Outcomes of Peritoneal Dialysis Associated Peritonitis in the Elderly Population: A Single Centre Experience

Session Information

  • Geriatric Nephrology
    November 03, 2017 | Location: Hall H, Morial Convention Center
    Abstract Time: 10:00 AM - 10:00 AM

Category: Geriatric Nephrology

  • 901 Geriatric Nephrology


  • Htay, Htay, Singapore General Hospital, Singapore, Singapore
  • Pang, Suh Chien, Singapore General Hospital, Singapore, Singapore
  • Sim, Mui hian, Singapore General Hospital, Singapore, Singapore
  • Seng, Jun Jie Benjamin, Singapore General Hospital, Singapore, Singapore
  • Wu, Sin yan, Singapore General Hospital, Singapore, Singapore
  • Foo, Marjorie Wai Yin, Singapore General Hospital, Singapore, Singapore

The clinical outcomes of peritonitis in the elderly peritoneal dialysis (PD) patients have not been well studied before. The study aimed to determine the outcomes of peritonitis in elderly patients.


This was a single centre retrospective cohort study, including all peritonitis episodes between 2011 and 2014. The primary outcome was medical cure (defined as peritonitis episode cured by antibiotics without complicated by catheter removal, haemodialysis (HD) transfer, relapsed/recurrent peritonitis and/or death) in elderly patients, defined as ≥ 65 years old. The secondary outcomes were complications of peritonitis. These outcomes were compared between elderly and younger patients using multivariable logistic regression.

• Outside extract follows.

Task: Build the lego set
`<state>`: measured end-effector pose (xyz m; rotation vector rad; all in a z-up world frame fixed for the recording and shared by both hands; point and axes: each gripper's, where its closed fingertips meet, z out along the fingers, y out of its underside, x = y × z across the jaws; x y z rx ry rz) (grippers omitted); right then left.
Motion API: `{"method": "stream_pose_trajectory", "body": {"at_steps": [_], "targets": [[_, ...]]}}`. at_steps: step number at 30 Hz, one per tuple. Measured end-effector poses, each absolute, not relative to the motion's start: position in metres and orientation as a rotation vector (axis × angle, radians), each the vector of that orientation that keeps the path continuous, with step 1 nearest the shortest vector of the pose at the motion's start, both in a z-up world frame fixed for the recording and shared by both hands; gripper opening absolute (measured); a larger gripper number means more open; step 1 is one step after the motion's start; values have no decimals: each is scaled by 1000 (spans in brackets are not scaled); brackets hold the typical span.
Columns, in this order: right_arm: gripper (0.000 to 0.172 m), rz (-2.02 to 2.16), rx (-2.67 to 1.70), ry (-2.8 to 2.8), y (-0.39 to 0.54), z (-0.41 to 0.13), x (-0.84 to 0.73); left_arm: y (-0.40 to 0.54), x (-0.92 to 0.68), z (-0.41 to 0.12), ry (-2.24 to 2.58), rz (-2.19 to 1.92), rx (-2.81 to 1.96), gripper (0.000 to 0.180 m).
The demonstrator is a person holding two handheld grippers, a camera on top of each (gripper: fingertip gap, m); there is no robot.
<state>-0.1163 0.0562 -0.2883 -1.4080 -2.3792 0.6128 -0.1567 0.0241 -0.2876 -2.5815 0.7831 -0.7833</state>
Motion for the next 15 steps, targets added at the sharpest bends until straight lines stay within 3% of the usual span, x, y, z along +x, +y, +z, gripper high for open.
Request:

Total 377 episodes of peritonitis occurred in 247 patients during the study period. Of these, 169 episodes occurred in 105 elderly patients. Of 105 elderly, 51% were male, 79% were Chinese, 65% had diabetes mellitus, 95% had hypertension and 54% had cardiovascular disease. Diabetes nephropathy (52%) was the commonest cause of renal failure. The causative organisms were Gram-positive (32%), Gram-negative (29%), culture negative (22%), polymicrobial (12%), fungal (4%) and mycobacterial (1%) organisms. Elderly patients were less likely to present with fever (17% versus 30%) and cloudy effluent (85% versus 92%) than younger patients. Total 112 episodes (66%) of peritonitis in elderly patients achieved medical cure. The remaining 57 episodes were not cured because of one or more of the following complications: catheter removal (n=29), haemodialysis transfer (n=20), relapsed/recurrent peritonitis (n=19), and/or death (n=11). There was no significant difference in the odds of medical cure (Odds ratio (OR) 0.93, 95% confidence interval (CI) 0.56 - 1.54; p=0.78) between the elderly and the younger patients after adjusting for cardiovascular disease, primary renal disease and causative organisms. Similar results were observed for complications of peritonitis (catheter removal, transfer HD, relapase/recurrence) except that the odds of peritonitis-related death was significantly higher in the elderly patients (adjusted OR 2.59, 95% CI 1.07- 6.29; p=0.04).


Elderly PD patients achieved comparable medical cure but had higher peritonitis-related mortality than younger patients.